> [Exercise directions]
First find the line with "(219, 132): 0.31" in the entries below, then set down exactly every line through the line with "A set of rendered", that line included.

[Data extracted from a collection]

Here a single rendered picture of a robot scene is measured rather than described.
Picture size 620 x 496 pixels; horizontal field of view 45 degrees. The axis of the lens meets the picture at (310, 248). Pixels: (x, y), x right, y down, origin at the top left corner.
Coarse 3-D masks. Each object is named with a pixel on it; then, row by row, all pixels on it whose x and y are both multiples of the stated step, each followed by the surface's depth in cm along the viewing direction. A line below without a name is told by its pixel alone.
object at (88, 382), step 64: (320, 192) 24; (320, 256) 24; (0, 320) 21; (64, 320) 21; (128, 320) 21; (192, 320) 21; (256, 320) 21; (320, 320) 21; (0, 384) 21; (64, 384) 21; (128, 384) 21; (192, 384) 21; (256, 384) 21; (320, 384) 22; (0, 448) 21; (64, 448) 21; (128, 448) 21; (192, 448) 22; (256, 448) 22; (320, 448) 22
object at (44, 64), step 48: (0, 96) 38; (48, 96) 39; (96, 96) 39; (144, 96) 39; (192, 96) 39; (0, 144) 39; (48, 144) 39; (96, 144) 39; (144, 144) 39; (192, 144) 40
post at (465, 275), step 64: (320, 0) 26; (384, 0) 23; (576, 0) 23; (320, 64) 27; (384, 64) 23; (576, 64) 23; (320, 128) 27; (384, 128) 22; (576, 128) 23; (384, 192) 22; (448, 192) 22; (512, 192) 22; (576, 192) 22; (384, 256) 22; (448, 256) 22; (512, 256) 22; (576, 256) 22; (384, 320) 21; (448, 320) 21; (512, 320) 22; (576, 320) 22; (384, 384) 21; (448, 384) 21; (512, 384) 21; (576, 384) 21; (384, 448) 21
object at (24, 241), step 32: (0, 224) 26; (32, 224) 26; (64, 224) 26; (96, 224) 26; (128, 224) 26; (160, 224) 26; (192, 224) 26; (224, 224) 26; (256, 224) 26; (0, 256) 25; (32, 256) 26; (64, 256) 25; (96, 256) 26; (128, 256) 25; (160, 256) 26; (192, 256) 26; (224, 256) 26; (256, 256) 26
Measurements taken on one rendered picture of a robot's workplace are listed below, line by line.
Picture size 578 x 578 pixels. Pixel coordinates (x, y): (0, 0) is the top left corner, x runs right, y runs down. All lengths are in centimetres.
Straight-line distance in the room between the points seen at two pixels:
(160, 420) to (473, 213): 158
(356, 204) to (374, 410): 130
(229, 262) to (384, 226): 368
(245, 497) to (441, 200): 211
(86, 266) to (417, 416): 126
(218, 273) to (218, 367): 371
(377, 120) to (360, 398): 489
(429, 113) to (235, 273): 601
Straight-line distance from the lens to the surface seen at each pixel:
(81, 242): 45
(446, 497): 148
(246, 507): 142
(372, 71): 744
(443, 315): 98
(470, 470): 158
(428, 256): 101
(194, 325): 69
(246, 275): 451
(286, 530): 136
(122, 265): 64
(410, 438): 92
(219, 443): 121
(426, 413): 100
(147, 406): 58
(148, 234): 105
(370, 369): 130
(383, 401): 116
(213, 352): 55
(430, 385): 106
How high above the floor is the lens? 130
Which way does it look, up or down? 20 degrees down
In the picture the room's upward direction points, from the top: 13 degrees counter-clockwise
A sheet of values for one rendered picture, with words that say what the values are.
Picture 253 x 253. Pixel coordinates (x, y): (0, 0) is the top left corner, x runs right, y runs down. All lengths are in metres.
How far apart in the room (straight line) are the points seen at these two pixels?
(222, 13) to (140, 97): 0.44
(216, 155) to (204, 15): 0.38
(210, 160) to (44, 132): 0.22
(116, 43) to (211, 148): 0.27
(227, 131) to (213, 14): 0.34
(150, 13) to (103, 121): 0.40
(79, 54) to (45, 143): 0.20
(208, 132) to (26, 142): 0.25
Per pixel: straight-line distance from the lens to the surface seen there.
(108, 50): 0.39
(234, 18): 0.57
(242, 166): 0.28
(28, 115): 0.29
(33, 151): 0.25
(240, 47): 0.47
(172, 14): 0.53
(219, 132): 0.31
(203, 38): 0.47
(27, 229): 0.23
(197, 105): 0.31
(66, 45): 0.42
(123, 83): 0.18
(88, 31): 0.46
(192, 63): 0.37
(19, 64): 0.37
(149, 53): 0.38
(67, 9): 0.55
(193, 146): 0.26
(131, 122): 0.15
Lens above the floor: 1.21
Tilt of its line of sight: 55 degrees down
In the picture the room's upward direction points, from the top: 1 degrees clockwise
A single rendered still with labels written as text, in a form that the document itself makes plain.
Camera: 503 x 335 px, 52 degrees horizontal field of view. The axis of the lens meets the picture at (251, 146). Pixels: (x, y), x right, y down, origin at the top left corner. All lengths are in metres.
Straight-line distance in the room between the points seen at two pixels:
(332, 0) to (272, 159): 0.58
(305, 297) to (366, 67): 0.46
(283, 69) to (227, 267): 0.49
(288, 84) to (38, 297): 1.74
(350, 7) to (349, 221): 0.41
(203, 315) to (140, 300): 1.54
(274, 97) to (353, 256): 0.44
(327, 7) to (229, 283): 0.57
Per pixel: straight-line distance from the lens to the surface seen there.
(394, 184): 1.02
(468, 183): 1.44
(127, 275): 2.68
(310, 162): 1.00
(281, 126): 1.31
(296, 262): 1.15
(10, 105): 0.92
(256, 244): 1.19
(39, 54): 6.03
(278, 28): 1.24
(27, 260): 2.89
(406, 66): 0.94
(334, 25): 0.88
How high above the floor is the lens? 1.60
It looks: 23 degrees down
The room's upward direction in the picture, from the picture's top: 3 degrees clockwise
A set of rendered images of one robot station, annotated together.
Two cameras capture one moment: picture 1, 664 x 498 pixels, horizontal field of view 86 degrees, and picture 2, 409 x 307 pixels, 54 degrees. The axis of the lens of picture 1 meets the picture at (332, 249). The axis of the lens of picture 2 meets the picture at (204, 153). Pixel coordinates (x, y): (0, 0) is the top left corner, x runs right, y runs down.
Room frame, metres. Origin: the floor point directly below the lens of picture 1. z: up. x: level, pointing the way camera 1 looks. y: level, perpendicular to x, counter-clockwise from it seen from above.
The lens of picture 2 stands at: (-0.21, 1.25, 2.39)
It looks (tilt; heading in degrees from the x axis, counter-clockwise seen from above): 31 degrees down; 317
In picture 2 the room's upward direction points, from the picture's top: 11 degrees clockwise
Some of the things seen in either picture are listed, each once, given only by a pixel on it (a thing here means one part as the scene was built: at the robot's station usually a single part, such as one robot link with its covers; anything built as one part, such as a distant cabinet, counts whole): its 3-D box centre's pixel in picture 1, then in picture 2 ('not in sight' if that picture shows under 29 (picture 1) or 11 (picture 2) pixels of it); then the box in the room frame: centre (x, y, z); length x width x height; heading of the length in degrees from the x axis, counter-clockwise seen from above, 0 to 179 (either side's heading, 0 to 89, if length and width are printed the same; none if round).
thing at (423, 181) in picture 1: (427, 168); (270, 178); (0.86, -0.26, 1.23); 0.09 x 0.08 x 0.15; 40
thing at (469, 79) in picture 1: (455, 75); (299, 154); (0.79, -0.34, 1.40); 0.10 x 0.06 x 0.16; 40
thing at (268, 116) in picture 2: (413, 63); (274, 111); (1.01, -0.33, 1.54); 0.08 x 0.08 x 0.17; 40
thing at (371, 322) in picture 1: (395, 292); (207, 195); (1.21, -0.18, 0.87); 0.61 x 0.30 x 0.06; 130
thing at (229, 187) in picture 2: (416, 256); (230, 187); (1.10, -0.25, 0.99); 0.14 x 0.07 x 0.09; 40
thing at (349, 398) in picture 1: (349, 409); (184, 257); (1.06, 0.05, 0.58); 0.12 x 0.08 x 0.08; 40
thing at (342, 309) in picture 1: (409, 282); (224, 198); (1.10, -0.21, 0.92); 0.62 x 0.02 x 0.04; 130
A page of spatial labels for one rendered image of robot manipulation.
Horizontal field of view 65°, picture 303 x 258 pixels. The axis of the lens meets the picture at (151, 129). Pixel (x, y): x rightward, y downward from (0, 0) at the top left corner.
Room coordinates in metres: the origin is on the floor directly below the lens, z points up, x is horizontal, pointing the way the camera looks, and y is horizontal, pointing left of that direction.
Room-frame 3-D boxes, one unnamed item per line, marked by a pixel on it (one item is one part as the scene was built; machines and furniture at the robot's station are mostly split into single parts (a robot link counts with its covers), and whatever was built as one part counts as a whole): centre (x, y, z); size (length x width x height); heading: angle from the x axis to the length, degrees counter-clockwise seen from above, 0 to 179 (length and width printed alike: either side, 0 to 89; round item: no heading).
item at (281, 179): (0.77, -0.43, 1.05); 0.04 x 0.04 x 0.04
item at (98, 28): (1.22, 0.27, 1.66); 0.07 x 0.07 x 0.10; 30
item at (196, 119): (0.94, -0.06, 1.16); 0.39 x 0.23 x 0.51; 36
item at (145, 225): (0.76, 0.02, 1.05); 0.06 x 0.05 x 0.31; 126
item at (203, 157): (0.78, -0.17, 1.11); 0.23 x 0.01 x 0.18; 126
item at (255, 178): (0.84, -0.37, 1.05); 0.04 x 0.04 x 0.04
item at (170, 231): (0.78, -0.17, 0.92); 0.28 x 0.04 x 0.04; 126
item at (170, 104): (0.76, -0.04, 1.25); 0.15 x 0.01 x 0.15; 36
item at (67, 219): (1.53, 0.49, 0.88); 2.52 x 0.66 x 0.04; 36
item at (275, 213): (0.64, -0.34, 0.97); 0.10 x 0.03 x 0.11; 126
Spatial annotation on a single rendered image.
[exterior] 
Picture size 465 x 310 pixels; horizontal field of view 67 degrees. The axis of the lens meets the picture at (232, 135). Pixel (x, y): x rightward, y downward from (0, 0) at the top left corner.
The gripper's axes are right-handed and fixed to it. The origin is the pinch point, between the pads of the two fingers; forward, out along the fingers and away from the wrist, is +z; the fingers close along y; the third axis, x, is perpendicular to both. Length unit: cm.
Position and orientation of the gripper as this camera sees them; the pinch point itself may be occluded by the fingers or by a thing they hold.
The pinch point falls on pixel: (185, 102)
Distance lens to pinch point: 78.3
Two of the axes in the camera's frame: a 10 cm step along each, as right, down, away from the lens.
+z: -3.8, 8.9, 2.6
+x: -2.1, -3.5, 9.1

> [Solution]
(219, 132): 0.31
(203, 38): 0.47
(27, 229): 0.23
(197, 105): 0.31
(66, 45): 0.42
(123, 83): 0.18
(88, 31): 0.46
(192, 63): 0.37
(19, 64): 0.37
(149, 53): 0.38
(67, 9): 0.55
(193, 146): 0.26
(131, 122): 0.15
Lens above the floor: 1.21
Tilt of its line of sight: 55 degrees down
In the picture the room's upward direction points, from the top: 1 degrees clockwise
A single rendered still with labels written as text, in a form that the document itself makes plain.
Camera: 503 x 335 px, 52 degrees horizontal field of view. The axis of the lens meets the picture at (251, 146). Pixels: (x, y), x right, y down, origin at the top left corner. All lengths are in metres.
Straight-line distance in the room between the points seen at two pixels:
(332, 0) to (272, 159): 0.58
(305, 297) to (366, 67): 0.46
(283, 69) to (227, 267): 0.49
(288, 84) to (38, 297): 1.74
(350, 7) to (349, 221): 0.41
(203, 315) to (140, 300): 1.54
(274, 97) to (353, 256): 0.44
(327, 7) to (229, 283): 0.57
Per pixel: straight-line distance from the lens to the surface seen there.
(394, 184): 1.02
(468, 183): 1.44
(127, 275): 2.68
(310, 162): 1.00
(281, 126): 1.31
(296, 262): 1.15
(10, 105): 0.92
(256, 244): 1.19
(39, 54): 6.03
(278, 28): 1.24
(27, 260): 2.89
(406, 66): 0.94
(334, 25): 0.88
How high above the floor is the lens? 1.60
It looks: 23 degrees down
The room's upward direction in the picture, from the picture's top: 3 degrees clockwise
A set of rendered images of one robot station, annotated together.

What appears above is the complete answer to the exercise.